Borkhausenia crimnodes

Scientific classification
- Kingdom: Animalia
- Phylum: Arthropoda
- Class: Insecta
- Order: Lepidoptera
- Family: Oecophoridae
- Genus: Borkhausenia
- Species: B. crimnodes
- Binomial name: Borkhausenia crimnodes Meyrick, 1912
- Synonyms: Borkhausenia intumescens Meyrick, 1921;

= Borkhausenia crimnodes =

- Authority: Meyrick, 1912
- Synonyms: Borkhausenia intumescens Meyrick, 1921

Species of moth

Borkhausenia crimnodes is a species of moth from the family Oecophoridae. The scientific name of this species was published for the first time in 1912 by Edward Meyrick. It is found in the Southern Hemisphere, where it has been recorded from Argentina, South Africa and Portugal.

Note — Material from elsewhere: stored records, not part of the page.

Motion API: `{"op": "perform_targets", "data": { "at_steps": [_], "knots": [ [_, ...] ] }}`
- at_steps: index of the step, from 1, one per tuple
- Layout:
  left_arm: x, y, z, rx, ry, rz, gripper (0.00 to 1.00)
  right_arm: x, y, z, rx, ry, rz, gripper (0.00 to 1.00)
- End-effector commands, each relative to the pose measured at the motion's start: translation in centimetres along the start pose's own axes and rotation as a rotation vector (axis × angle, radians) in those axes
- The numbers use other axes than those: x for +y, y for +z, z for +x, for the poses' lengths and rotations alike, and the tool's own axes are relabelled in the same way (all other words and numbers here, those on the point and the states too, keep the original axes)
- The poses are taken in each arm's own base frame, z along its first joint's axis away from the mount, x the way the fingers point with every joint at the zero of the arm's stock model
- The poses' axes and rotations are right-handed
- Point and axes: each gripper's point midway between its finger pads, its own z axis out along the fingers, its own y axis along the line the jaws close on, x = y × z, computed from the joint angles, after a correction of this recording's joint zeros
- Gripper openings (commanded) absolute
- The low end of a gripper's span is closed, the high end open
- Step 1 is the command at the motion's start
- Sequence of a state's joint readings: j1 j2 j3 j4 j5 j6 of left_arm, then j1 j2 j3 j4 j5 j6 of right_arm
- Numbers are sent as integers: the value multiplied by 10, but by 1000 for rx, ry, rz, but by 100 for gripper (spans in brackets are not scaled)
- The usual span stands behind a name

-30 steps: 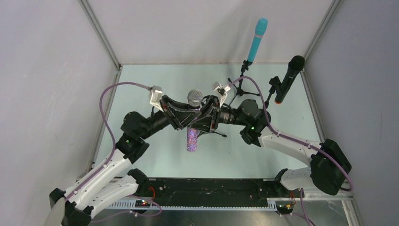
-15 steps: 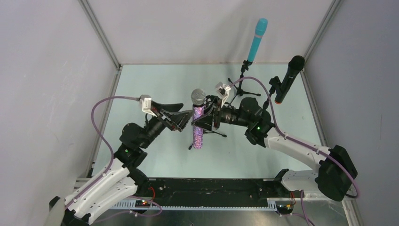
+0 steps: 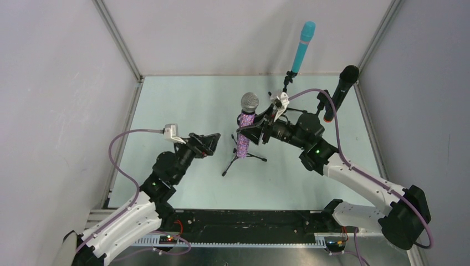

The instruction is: Attach the microphones to the stand

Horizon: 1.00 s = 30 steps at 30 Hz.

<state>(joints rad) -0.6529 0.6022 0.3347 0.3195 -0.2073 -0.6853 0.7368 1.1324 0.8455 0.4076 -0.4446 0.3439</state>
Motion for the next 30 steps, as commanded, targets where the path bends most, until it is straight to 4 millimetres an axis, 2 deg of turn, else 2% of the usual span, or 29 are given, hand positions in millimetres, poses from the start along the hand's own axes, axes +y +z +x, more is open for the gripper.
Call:
{"op": "perform_targets", "data": {
  "at_steps": [1,6,10,15,17,18,19,30],
  "knots": [
    [36,-1,7,-33,-75,-165,100,-7,-10,-43,-131,-134,45,0],
    [64,-5,23,-27,-60,-254,100,-17,-15,-62,-195,-192,78,0],
    [76,-8,31,-16,-49,-292,100,-27,-18,-79,-256,-239,122,0],
    [83,-8,39,5,-47,-315,100,-48,-18,-104,-321,-252,232,0],
    [86,-8,41,12,-43,-328,100,-56,-15,-108,-321,-255,258,0],
    [88,-8,43,17,-40,-337,100,-62,-12,-104,-300,-253,273,0],
    [90,-8,44,20,-39,-348,100,-62,-10,-111,-307,-259,276,0],
    [98,-7,48,38,-24,-390,100,-82,11,-130,-337,-314,317,0]
  ]
}}
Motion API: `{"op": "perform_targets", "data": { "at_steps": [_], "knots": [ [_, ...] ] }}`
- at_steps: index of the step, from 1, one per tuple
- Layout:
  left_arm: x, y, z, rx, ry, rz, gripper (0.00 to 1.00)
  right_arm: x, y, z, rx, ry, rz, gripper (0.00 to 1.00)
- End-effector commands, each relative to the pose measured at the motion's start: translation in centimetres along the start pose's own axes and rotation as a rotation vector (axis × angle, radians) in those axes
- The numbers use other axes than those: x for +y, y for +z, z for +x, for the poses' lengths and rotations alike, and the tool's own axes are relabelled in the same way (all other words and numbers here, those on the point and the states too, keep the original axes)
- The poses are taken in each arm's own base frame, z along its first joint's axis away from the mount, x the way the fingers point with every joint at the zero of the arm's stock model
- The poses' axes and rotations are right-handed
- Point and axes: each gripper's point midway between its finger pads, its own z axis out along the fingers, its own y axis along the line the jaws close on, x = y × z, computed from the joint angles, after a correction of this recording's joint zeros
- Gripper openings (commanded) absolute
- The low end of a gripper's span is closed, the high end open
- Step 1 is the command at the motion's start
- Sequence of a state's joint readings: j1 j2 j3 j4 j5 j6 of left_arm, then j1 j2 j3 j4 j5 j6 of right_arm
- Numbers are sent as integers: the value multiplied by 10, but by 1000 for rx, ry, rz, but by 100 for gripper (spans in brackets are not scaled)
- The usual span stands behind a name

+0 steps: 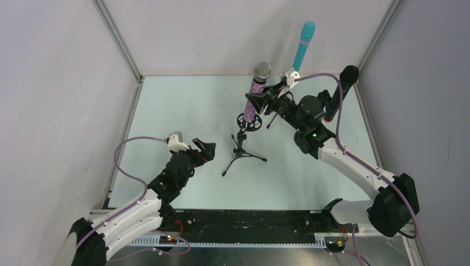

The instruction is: Attach the microphones to the stand

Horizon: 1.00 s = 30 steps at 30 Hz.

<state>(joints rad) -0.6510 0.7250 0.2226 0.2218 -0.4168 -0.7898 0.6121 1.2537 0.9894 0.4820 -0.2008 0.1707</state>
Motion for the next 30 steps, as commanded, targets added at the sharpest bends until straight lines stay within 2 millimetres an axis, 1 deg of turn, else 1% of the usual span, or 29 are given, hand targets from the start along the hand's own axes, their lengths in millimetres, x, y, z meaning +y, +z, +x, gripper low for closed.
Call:
{"op": "perform_targets", "data": {
  "at_steps": [1,6,13,17,24,30],
  "knots": [
    [-1,3,-13,-51,-33,-24,100,0,15,-54,-160,-76,8,0],
    [0,4,-13,-47,-48,-29,100,-9,22,-49,-154,-104,35,0],
    [0,5,-9,-32,-76,-32,100,-21,27,-29,-104,-97,71,0],
    [-2,4,-8,-26,-80,-22,100,-30,27,-20,-109,-85,105,0],
    [-4,1,-10,-26,-85,-10,100,-36,29,-4,-98,-62,120,0],
    [-2,-1,-11,-31,-88,-14,100,-36,30,7,-77,-49,111,0]
  ]
}}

The wingspan is 11–12 mm. The forewings are whitish-ochreous, suffusedly irrorated with fuscous. The basal third is suffused with dark fuscous, except for a small clear whitish-ochreous spot in the middle of the base. There are more or less clear whitish-ochreous blotches on the costa at two-fifths and two-thirds, the space between these suffused with dark fuscous. The discal stigmata are represented by round blotches of dark fuscous suffusion, with a similar blotch more or less developed between these, separated by pale spaces. There is more or less dark fuscous suffusion towards the median area of the dorsum and the apical fourth of the wing is dark fuscous, extending to the tornus. The hindwings are light grey.

The larval host plant is unknown, but is likely to be some sort of dry plant matter or debris, perhaps affected by mould or other fungi.